Items from a dataset
+++

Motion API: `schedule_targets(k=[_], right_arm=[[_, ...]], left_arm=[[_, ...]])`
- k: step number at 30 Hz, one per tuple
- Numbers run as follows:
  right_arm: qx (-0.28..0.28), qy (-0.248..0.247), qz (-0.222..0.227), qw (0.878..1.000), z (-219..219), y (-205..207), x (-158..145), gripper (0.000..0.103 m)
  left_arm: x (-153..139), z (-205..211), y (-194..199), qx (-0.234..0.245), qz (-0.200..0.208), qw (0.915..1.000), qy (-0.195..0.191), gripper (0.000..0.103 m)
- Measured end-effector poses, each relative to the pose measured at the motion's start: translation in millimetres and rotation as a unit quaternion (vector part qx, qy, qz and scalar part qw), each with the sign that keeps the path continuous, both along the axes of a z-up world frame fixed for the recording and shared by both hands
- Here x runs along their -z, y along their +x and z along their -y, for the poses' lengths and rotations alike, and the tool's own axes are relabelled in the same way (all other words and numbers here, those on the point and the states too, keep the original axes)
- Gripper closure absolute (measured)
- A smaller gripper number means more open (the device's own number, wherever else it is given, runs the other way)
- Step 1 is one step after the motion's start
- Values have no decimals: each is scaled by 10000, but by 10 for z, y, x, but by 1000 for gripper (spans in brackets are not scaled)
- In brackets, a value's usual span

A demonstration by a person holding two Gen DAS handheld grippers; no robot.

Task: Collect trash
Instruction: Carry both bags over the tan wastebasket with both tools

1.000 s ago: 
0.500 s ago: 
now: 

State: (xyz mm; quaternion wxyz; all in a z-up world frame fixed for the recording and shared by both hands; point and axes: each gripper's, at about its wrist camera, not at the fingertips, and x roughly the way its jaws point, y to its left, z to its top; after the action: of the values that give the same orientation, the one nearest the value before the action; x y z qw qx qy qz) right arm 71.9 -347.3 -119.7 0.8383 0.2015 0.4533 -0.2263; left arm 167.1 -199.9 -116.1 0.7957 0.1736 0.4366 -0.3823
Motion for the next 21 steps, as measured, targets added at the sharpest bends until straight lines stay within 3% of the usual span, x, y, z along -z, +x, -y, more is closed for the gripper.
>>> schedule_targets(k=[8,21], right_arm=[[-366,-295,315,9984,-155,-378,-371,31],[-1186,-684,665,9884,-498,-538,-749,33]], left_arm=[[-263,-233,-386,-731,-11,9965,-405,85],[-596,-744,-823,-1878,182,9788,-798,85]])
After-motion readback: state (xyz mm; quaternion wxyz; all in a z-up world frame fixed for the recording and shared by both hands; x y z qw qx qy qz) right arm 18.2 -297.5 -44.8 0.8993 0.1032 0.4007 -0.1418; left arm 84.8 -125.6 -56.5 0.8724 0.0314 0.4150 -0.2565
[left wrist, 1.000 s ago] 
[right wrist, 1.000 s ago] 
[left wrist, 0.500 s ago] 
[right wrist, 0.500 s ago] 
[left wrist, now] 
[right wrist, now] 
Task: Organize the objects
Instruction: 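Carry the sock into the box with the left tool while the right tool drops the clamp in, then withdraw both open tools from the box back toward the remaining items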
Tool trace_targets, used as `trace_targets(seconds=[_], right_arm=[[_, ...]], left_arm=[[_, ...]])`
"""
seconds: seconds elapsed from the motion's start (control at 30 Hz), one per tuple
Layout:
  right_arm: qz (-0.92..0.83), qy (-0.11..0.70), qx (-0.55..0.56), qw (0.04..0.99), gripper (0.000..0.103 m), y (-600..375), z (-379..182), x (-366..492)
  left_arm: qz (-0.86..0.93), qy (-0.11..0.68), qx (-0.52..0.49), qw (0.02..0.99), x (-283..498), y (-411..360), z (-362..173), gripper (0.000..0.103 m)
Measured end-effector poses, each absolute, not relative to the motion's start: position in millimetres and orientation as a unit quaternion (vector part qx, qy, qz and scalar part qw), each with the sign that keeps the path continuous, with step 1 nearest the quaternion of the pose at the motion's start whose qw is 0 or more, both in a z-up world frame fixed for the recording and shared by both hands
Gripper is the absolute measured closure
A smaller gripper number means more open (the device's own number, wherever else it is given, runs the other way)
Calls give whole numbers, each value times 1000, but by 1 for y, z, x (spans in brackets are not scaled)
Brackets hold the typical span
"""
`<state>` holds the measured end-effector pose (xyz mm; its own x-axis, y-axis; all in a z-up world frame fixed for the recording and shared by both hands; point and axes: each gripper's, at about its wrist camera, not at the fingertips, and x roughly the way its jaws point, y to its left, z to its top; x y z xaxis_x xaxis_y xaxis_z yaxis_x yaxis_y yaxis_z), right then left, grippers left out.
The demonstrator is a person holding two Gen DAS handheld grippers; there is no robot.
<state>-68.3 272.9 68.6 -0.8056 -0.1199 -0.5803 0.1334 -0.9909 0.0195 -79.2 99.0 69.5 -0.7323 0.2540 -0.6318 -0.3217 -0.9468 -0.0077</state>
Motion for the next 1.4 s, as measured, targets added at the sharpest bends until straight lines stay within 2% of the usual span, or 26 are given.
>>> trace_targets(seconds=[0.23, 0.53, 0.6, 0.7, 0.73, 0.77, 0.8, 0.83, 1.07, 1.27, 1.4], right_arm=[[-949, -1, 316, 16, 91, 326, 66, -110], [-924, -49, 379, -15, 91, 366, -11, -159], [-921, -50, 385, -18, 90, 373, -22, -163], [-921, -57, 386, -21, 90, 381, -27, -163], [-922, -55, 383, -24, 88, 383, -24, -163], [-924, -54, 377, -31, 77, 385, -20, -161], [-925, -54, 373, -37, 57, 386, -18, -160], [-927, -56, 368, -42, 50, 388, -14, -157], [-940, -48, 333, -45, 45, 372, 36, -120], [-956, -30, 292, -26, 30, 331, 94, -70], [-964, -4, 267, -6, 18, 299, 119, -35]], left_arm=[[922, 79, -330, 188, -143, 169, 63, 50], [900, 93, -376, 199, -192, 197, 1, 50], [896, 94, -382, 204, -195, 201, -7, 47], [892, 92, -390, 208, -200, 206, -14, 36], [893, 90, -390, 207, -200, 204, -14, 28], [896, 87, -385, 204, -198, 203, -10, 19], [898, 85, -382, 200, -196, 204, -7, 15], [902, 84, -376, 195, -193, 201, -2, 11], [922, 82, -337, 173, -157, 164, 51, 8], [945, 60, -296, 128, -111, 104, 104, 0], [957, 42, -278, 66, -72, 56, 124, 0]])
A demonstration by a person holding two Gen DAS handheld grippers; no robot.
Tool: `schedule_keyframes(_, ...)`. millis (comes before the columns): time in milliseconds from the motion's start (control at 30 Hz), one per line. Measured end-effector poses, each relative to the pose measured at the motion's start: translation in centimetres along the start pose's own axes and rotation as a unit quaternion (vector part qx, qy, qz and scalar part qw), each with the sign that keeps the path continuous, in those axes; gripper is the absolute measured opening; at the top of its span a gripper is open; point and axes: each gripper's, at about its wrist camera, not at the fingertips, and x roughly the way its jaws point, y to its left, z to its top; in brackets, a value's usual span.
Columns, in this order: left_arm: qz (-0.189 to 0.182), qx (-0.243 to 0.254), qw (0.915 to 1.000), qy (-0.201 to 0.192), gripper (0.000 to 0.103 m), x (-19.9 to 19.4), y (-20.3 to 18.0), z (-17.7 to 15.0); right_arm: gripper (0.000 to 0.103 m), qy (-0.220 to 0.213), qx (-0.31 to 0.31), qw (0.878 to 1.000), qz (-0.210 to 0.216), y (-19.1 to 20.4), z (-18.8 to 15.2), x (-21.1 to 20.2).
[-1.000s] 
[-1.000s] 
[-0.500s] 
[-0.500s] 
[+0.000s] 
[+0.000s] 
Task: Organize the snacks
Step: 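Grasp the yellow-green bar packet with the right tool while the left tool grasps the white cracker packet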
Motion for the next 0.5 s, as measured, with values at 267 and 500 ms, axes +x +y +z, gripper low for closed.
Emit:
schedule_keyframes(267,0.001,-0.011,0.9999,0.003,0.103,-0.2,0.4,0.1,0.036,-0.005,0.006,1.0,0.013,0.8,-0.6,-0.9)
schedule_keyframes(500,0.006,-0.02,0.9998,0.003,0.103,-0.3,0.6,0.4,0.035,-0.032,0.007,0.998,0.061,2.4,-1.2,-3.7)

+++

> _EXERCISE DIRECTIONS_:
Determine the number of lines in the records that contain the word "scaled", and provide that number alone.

> _RESULT FOR THIS EXERCISE_:
2